Cette réquisition est un premier pas en avant pour la défense de nos droits. Elle doit servir d’exemple à nos dirigeants !
Le renvoi devant la justice de France Télécom et de sept de ses dirigeants pour harcèlement moral est une victoire de la lutte pour la défense des salariés, plus que jamais nécessaire, à l’heure où la loi « travail » fragilise encore plus leur position face aux employeurs.
D’abord parce qu’il s’agit de témoigner de la solidarité envers les victimes d’un délit d’entreprise orchestré à grande échelle. Il est important que les souffrances des salariés soient reconnues et indemnisées à une époque où, trop souvent, on culpabilise celui qui se sent mal, où l’on écrase celui qui trébuche sur le chemin de croix de la compétitivité. Il est important que la jurisprudence retienne que le harcèlement peut être une stratégie d’entreprise et pas seulement une relation individuelle entre personnes. Il est donc essentiel que les dirigeants les plus hauts placés soient enfin rendus pénalement responsables de leurs délits, qu’on rappelle ainsi que la violence qui s’abat sur les salariés dans notre société trouve son origine dans celle de ceux qui la dirigent, une violence consciente, méthodique, systématique.
Dans l’exemple de France Telecom, de très nombreux documents tracent l’organisation minutieuse du découragement des salariés, à coup d’objectifs inatteignables, de dégradation des conditions de travail, de pressions systématiques. Toutes les dérives imaginables du fonctionnement pyramidal et du pilotage par objectifs se retrouvent dans cette machine à broyer ceux qu’on nomme impitoyablement les « ressources humaines ». À l’instar de la fameuse expérience de Milgram, on constate que, quand bien même l’inhumanité des objectifs est évidente, la quasi-totalité des managers obéit ; c’est le miracle de l’autorité qui n’a pas besoin de légitimité. On nous répète à l’envi que l’entreprise n’est pas une démocratie et en effet, dans le cas de France Telecom, l’entreprise avait tout d’un totalitarisme. Cet exemple nous fait bien toucher du doigt l’absurdité des structures hiérarchiques pyramidales telles que nous les connaissons ! On nous expliquera certainement que si harcèlement il y a eu, c’est simplement qu’il était impossible de licencier des fonctionnaires… En effet, la violence économique a dû se tourner vers d’autres méthodes de destruction des salariés que celles, plus simples, utilisées habituellement. Mais il ne faut pas oublier que la souffrance des salariés de France Telecom qui a éclaté au grand jour, est la même que celle subie par les salariés du privé, victimes des « plans sociaux » qui véhiculent aussi leur cortège de suicides. Mais lorsqu’un chômeur se suicide, l’entreprise n’en est plus responsable, hélas !
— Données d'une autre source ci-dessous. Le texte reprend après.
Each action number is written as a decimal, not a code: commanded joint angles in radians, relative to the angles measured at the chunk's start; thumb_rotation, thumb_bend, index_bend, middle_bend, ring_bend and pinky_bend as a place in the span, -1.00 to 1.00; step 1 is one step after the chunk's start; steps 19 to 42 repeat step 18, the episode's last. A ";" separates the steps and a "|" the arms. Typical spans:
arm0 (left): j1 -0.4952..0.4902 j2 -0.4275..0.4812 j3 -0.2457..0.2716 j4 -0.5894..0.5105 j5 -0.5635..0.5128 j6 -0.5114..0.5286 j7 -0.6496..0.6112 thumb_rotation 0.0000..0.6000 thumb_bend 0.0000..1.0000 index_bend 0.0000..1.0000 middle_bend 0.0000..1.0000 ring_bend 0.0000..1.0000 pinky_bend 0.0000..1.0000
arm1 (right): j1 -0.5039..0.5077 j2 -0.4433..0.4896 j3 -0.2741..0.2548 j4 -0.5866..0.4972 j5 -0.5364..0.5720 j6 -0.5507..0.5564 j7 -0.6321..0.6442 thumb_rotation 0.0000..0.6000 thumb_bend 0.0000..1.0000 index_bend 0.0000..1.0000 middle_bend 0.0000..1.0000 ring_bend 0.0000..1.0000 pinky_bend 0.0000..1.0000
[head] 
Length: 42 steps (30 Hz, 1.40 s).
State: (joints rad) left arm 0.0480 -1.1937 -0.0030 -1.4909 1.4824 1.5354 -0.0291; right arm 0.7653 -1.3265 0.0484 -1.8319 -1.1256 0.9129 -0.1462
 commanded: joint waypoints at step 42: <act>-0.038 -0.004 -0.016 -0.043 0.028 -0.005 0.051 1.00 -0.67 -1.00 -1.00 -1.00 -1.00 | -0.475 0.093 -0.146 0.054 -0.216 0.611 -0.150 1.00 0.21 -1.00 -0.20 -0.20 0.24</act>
Il est aussi essentiel de revenir sur l’épisode du harcèlement de masse à France Telecom, dans la situation qu’EDF est en train de vivre, afin de prévenir ce type de dérives. Les dernières intersyndicales à EDF R&D ont été l’occasion pour les Chefs de Département d’insister lourdement et prioritairement sur les « objectifs de réduction d’effectifs », objectifs déclinés département par département, à horizon de fin 2016, sans lissage et sans visibilité sur les cibles des départements pour fin 2017 et fin 2018. Cet empressement quasi monomaniaque laisse imaginer la pression qui pèse sur le management pour atteindre ces objectifs, et laisse craindre que des possibles incitations financières l’accompagnent, comme se fût le cas à France Telecom (signalons que nous n’avons pas accès, malgré des demandes répétées, au montant des primes des Chefs de Département). Les dernières annonces laissent entrevoir une aggravation de ces baisses, et des pressions associées.
Nous subissons tous dans nos départements les conséquences abruptes et souvent aveugles des contraintes budgétaires : contraintes sur les achats, sous-dimensionnement des équipes pour une charge de travail a minima constante, inadéquation de l’environnement de travail avec la diversité des besoins d’une R&D, centralisation de la demande de documentation, pression sur les abonnements aux revues, remise en cause sans discussion avec les intéressés des licences de logiciels pourtant utilisés (ex : SAS), interdiction d’utiliser des taxis, interdiction que plusieurs chercheurs d’un même département puissent communiquer dans un même colloque, etc. Autant d’exemples qui témoignent du fait que nos conditions de travail et la qualité de nos livrables ont cessé d’être un objectif. Ajoutons à cela le fait que le nouveau plan stratégique de la R&D ne propose quasiment aucun objectif en terme de qualité scientifique, en dehors du simple décompte des seniors par département.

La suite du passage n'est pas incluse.